[Python-3000] Support for PEP 3131

Tue May 22 01:29:36 CEST 2007

On 5/21/07, "Martin v. Löwis" <martin at v.loewis.de> wrote:
> > Would it be acceptable to create an encoding such that you could read
> > and write

> >    Löwis

> > in your editor, but upon import, python treated it as though you had
> > writtten

> >    LU_246wis

> > Other modules would see LU_246wis, unless they also used that encoding
> > -- in which case the user should also see Löwis while editing.

> What problem would that solve? You could type the identifier that
> way - but you would need to know already that this is the identifier
> you want to type; how do you know?

(1)
If I am using the module based on its documentation, or based on
opening it up and reading it, then I can use the same encoding, and I
can write  Löwis.

(2)
If I do arbitrary introspection, such as

    import sys
    for k, v in sys.modules:
        if v:
            print dir(v)

then I will get something usable, though perhaps not easily readable.

(3)
The mapping is reversible, so I can work interactively with the
arbitrary characters by setting my console/idle preferences to the
special encoding.

> Again, I'm uncertain what the use case here would be. For "proper"
> transliteration, users can memorize easily what the transliterated
> name would be, and visually identify the two representations.

For two latin-based alphabets, yes.  I'm not so sure for non-western scripts.

As you pointed out, the correct transliteration may depend on the
natural language (instead of just the character code point), which
means we probably can't do it automatically.

It also has to be a one-way transliteration; if ö -> o (or oe) then an
o (or oe) in the result can't always be transliterated back.

> With a "numeric transliteration", users would *not* normally be
> able to tell what a transliterated character means, or how to
> transliterate a given character.

(1)  They shouldn't ever need to see the numeric version unless
they're intentionally peeking under the covers, or their site doesn't
have the appropriate encoding installed.  One advantage of this method
is that a single transliteration method could work for any language,
so it probably would be installed already.

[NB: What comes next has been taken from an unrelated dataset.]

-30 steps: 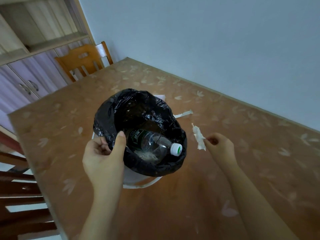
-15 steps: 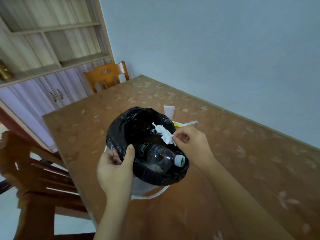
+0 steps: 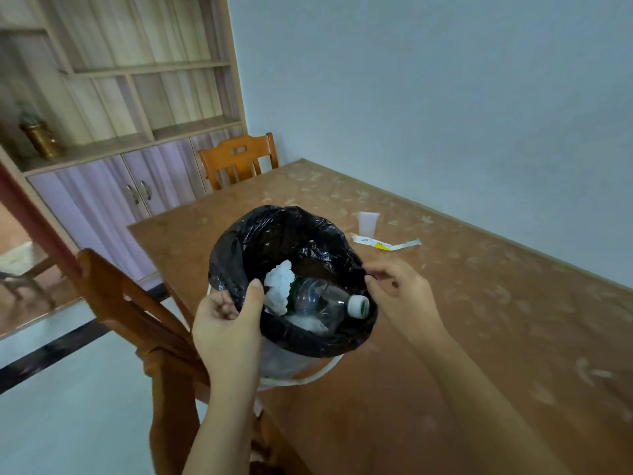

(2)  Even if users did somehow see the numeric version, it wouldn't be
that awful.  For the langauges close enough to ASCII that a
transliteration is straightforward, the number of extra characters to
memorize is fairly small.

> > If the above is not acceptable, and even the internal representation
> > has to be readable, then would it be acceptable to make the
> > transliteration strategy something the user could set, similar to
> > today's coding: directive?

> Then I don't understand your above proposal. I thought you were
> proposing to replace all non-ASCII characters with some ASCII form
> on import of the module. What do you mean by "readable internal
> representation"?

This alternative would let an individual user say "I'm writing
Swedish; turn my ö into an o."   The actual identifiers used by Python
itself would be more readable, but the downside is that users would
have to read them more often, instead of using/editing/viewing
strictly in the untransliterated version.

-jJ